До войны антенну устанавливал всегда я. Отцу было не с руки, вернее, не с ноги — одноногому на крыше не место. На крыше я прилаживал провод к коньку, второй конец закреплял на голубятне в глубине двора. Получалась длинная антенна. Она ловила не только мощный, как удар кулака, голос Москвы, но и истеричные речи из Берлина, меланхоличные шансоны из Парижа, а порой и американские буги-вуги. Она ловила мир, который еще не разорвался на части. Когда война началась, приемник велели сдать, а антенну отец убрали сам, без напоминаний. Во избежание. Чтобы не подумали чего. Это уже было без меня, я-то в то время защищал саму Москву. В меру своих очень скромных возможностей. Антенну сняли, провод смотали в аккуратный бухт, и мир сузился до размеров сводки Информбюро, извещавшей не о том, что происходит, а о том, как должно происходить.
— Ты куда? — спросил отец, не отрывая взгляда от задней стенки приемника.
— Сначала к «Карлуше», насчет работы поспрашивать, — ответил я. «Карлуша», Дом Культуры имени Карла Маркса, средоточие духовной жизни Зуброва. Кружки всякие — вдруг им нужен баянист? — А потом — аккордеон покупать. Договорился.
Отец наконец оторвался от радиоприёмника и посмотрел на меня. Его взгляд был спокойным, но в глубине глаз, притаилось беспокойство.
— Смотри, иди осторожно, — сказал он просто. Никаких наставлений, никаких вопросов. Просто три слова, отчеканенные, как патроны.
— Смотрю, — так же просто ответил я, беря трость. Ее тяжесть была успокаивающей и обнадеживающей.
Я вышел на улицу. Солнце ещё не село, но висело низко. В кармане пиджака, старого, отцовского, лежала пачка денег, отдававших теплом. А в левой ноге, ровно на том месте, где когда-то сидел осколок, пульсировала предупреждающая боль. Она была слабой, но настойчивой. Как тихий стук в дверь, когда ждешь кого-то одного, а пришел совсем другой.

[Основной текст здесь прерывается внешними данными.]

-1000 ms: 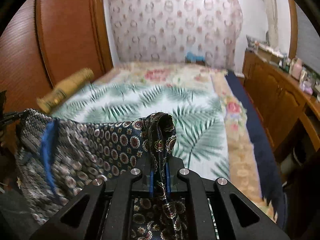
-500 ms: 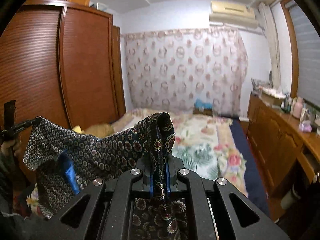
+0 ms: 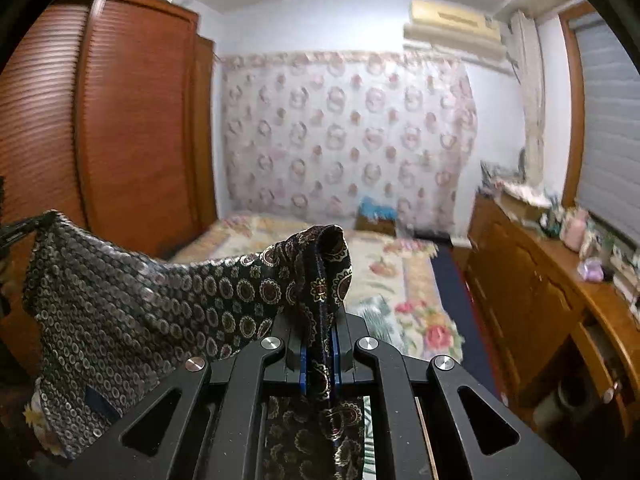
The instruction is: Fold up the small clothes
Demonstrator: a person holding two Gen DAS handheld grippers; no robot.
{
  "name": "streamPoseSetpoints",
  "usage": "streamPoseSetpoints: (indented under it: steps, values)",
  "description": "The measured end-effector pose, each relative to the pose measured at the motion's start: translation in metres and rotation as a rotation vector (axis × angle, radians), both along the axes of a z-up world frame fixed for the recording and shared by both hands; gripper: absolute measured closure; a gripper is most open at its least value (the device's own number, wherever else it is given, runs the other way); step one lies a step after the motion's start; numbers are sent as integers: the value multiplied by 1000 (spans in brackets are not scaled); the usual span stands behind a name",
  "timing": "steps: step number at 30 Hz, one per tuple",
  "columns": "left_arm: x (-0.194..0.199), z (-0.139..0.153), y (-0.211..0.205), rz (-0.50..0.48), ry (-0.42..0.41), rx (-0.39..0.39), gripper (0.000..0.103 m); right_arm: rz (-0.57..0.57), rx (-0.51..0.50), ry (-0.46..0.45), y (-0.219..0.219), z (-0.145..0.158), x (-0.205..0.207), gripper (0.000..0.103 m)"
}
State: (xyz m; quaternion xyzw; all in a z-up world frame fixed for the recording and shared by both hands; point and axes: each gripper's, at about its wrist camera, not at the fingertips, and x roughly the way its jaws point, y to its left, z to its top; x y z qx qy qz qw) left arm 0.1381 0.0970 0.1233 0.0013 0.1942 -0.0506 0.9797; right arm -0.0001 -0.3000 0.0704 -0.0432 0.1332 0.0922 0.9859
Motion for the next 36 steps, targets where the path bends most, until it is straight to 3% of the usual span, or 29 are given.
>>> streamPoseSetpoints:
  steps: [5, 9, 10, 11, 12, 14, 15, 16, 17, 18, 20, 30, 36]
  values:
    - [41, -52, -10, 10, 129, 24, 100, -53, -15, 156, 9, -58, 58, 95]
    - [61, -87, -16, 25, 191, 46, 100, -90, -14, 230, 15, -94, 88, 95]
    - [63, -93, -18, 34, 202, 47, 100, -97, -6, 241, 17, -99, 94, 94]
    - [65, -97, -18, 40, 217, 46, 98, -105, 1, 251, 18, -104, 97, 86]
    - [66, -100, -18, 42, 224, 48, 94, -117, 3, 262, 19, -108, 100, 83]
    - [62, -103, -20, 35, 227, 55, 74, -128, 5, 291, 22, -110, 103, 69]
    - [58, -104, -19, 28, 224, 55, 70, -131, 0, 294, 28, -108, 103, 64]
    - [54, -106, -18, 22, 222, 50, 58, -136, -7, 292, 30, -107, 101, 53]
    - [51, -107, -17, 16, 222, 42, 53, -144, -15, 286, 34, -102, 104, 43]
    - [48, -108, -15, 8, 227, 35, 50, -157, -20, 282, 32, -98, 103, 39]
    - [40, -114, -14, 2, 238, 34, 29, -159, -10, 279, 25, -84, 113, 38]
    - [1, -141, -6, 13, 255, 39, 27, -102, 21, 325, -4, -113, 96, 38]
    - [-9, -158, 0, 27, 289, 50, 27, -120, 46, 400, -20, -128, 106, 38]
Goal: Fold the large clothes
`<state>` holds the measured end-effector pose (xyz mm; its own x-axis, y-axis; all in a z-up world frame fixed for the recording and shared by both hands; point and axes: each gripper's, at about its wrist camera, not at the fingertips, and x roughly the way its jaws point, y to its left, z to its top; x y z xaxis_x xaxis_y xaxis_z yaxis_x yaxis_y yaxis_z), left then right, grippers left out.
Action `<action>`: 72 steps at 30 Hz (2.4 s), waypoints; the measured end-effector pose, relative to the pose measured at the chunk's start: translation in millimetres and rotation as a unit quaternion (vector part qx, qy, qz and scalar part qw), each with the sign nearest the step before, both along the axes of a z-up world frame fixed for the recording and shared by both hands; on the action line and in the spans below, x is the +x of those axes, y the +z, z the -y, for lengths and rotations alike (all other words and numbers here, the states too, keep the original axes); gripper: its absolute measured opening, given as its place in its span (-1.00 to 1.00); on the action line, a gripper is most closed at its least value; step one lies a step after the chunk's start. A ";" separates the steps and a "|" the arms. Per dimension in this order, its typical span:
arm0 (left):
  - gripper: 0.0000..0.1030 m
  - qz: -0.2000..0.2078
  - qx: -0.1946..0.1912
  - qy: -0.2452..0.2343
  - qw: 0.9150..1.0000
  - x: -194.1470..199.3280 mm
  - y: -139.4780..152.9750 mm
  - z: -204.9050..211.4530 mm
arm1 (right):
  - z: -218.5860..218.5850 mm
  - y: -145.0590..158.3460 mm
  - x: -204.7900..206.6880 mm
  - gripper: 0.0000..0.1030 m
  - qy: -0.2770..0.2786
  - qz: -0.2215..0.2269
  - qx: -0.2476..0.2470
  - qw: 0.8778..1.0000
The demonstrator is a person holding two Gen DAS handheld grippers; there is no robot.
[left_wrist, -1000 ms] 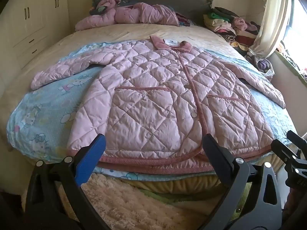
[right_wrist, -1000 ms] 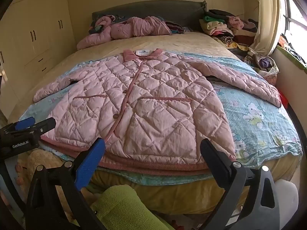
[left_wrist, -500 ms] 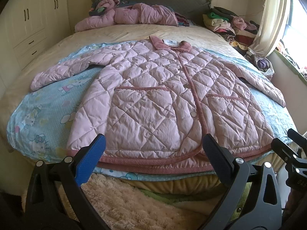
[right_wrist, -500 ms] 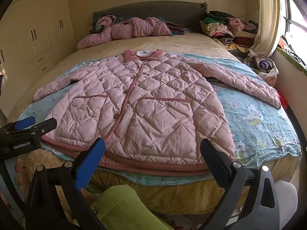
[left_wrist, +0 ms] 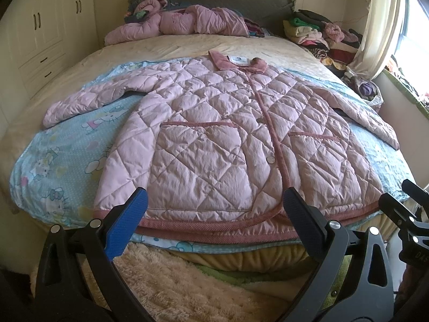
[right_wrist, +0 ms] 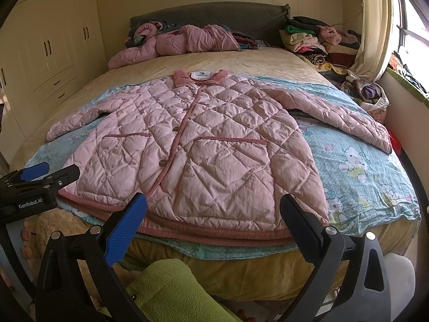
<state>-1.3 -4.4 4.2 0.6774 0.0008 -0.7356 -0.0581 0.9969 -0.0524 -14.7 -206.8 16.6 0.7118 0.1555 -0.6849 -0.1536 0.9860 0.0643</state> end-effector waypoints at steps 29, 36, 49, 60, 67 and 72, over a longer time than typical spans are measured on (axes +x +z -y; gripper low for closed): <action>0.83 -0.009 0.013 0.001 1.000 18.4 -5.3 -5.4 | -0.1 -5.9 16.8 0.92 0.009 -0.009 -0.003 1.000; 0.83 -0.009 0.022 0.020 1.000 35.8 -1.6 -16.8 | -1.2 -10.3 35.4 0.92 0.011 -0.022 0.006 1.000; 0.83 -0.012 0.008 0.033 0.999 70.6 3.6 -34.4 | -9.3 -3.8 82.4 0.92 0.016 -0.025 0.026 0.999; 0.83 0.004 0.027 0.058 0.998 113.3 26.2 -51.4 | -13.2 21.2 128.2 0.92 0.016 -0.004 0.054 0.998; 0.83 0.006 0.036 0.069 0.997 143.6 38.1 -61.3 | -12.7 36.8 156.7 0.92 0.011 0.005 0.064 0.998; 0.83 0.017 0.034 0.075 0.996 170.4 51.7 -65.5 | -8.4 50.3 179.9 0.92 0.006 0.017 0.074 0.997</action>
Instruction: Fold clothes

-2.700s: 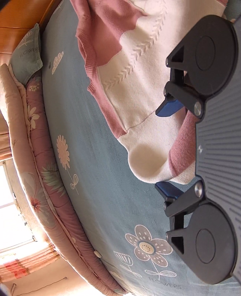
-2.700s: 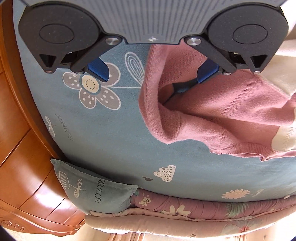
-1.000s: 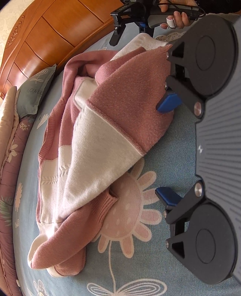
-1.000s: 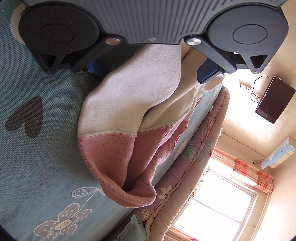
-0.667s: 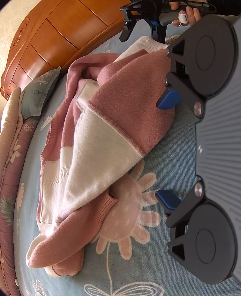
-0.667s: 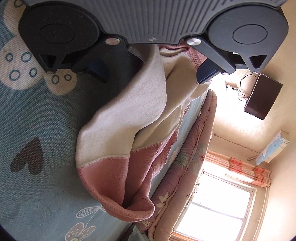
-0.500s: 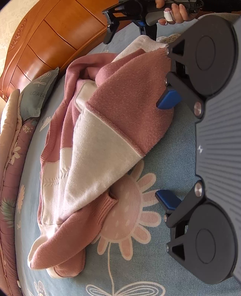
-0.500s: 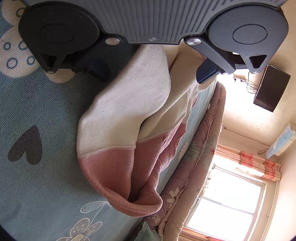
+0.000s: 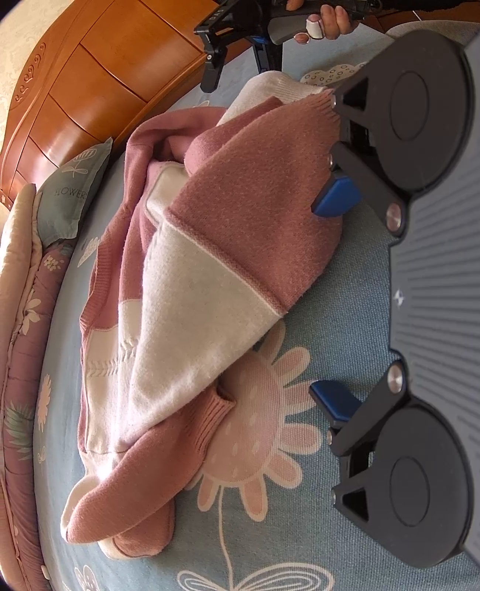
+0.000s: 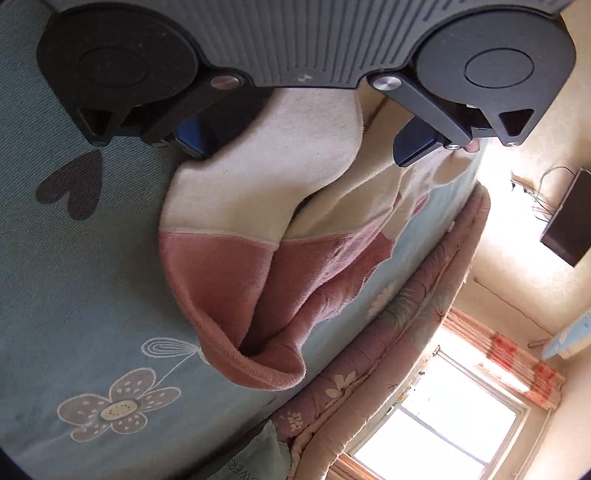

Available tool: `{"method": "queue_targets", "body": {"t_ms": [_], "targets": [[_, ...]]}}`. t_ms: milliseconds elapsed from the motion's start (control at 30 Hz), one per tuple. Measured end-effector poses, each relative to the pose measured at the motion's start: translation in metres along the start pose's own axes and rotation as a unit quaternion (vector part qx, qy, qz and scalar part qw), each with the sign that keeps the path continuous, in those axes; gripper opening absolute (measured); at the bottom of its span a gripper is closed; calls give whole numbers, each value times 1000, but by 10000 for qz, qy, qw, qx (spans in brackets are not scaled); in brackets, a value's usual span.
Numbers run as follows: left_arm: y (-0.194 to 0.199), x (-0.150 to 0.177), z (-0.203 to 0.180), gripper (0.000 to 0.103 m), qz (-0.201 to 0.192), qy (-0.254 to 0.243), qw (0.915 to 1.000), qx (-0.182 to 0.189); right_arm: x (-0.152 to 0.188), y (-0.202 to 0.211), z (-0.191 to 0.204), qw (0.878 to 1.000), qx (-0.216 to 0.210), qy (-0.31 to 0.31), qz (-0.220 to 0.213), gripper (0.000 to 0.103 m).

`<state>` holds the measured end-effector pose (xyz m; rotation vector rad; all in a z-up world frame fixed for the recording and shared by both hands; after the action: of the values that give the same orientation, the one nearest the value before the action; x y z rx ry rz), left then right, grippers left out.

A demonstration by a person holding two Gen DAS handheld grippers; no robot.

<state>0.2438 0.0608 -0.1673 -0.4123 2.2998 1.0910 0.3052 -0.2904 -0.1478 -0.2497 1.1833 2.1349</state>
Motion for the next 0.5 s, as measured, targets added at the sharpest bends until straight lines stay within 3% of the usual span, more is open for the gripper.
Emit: {"method": "queue_targets", "body": {"t_ms": [100,133,233,333,433,500], "targets": [[-2,1,-2,98,17,-63,10000,-47,-2,5,5,9942,-895,-575,134,103],[-2,1,-3,98,32,-78,9999,-70,-4,4,6,9933,-933,-668,119,103],[-2,1,-3,98,73,-69,9999,-69,-3,-3,0,9979,617,-141,-109,103],[-1,1,-2,98,74,-61,10000,-25,0,5,-8,9770,2006,629,-357,103],[-2,1,-2,98,85,-70,9999,-43,-7,20,-3,9596,2529,1029,-679,103],[-3,1,-3,98,108,-131,9998,-66,-17,20,13,9531,2591,1350,-789,103]]}}
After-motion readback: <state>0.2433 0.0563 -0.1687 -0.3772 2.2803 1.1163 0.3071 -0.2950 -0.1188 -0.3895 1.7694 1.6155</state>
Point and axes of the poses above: each gripper's, at about its wrist camera, not at the fingertips, and y roughly against the way its jaws point, z to its left, x to its underside, the point moved 8 cm from there along -y, roughly the way its jaws point, and after that the axes turned 15 degrees about x, right-handed, at the moved point
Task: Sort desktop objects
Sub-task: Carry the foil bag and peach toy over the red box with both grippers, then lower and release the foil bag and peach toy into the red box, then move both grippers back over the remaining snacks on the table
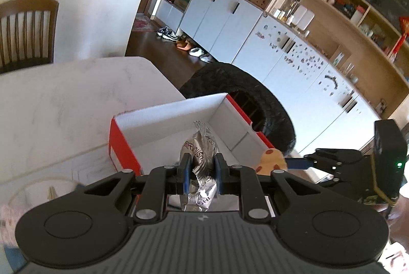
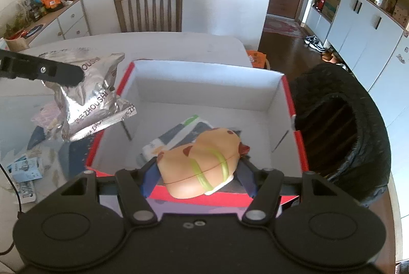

Я двинулся в сторону Карлуши, постукивая тростью по тротуару. Звук был твердым, уверенным. Доктор Моравец верил в предвидение. Может, он и правда что-то знал. А пока что трость была просто тростью, деньги — просто деньгами, а вечерняя прогулка — просто необходимостью. Но в воздухе, пахнущем дымком, уже висело нечто, чего не было в расписании. И моя нога упрямо регистрировала первые, почти неуловимые признаки надвигающегося зла.